Auto-suggest course content on search (Meilisearch-compatible)

@braden Your implementation caught my attention. I am considering extending it to include MeiliSearch support for LMS content. If you foresee any potential issues, please let me know. Otherwise, I plan to proceed with developing a minimal viable product based on my current ideas.

1 Like

@braden I have recorded a quick video to show you how I am thinking of the implementation, please let me know how you feel about this feature?

@braden I have created draft PRs, I am sharing here on thread to discuss the approach I have take to implement this feature. Please it a look and let me know if you think it should be implemented in any other way.

Backend: edx-search
Frontend: frontend-app-learning

@qasimgulzar Could you please post your question in a new thread, and ping me there? I’m happy to give you feedback, but I want to keep this thread focused on feedback about using Meilisearch in production and evaluation of the new Studio search feature that we’re launching with Redwood.
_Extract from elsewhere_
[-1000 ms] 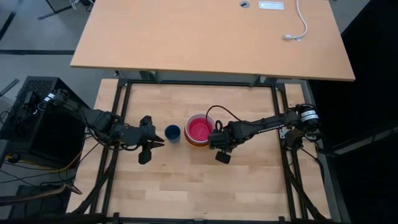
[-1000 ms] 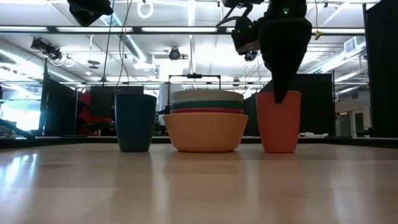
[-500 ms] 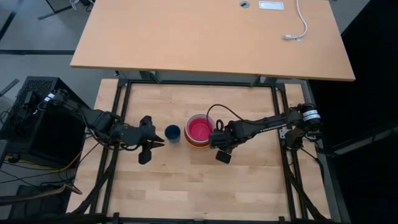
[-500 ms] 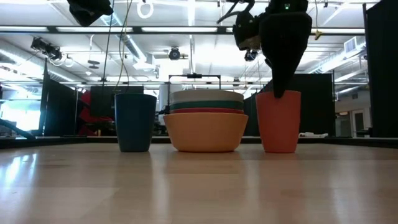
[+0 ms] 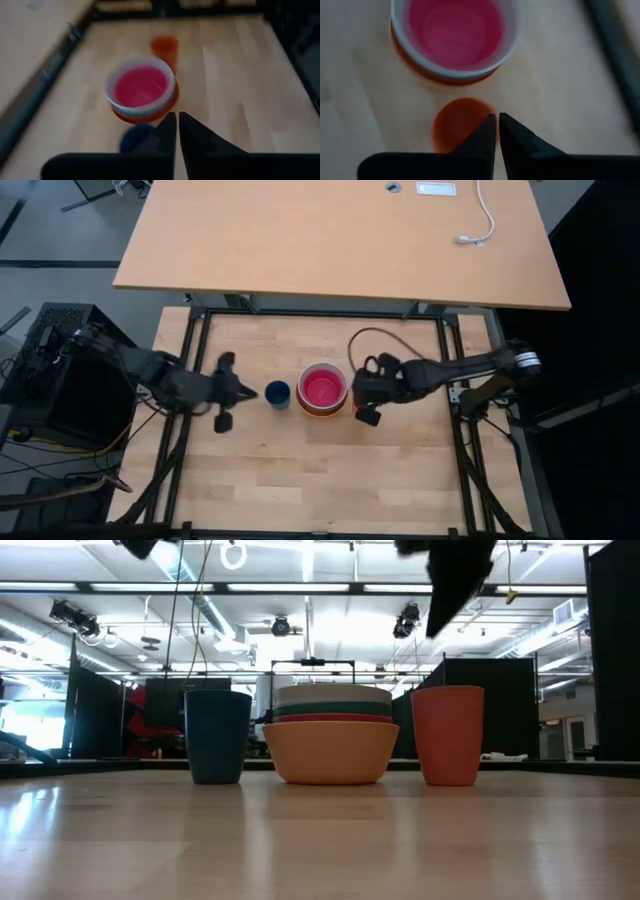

I’ve taken the liberty to move this sub-conversation to a new topic :slight_smile:

1 Like

Perfect, thank you @regis!

@qasimgulzar Thanks for looking into this! Here is some early feedback:

  1. I would not recommend putting the new code in edx-search (which has a rather messy API) but rather in the new content/search Django app. Basically it’s a lot simpler that way, and we can avoid an unnecessary abstraction layer.

  2. Your demo is using the same Studio index as the Studio Search feature, but the Studio search index has draft content. So you will need to create and maintain a separate index of published content for use in the LMS.

  3. You will have to think carefully about permissions, because the rules for what content learners can see (and search) are much more complex than the rules for what instructors can search for in Studio. I think this will actually be the most challenging piece; everything else is fairly straightforward.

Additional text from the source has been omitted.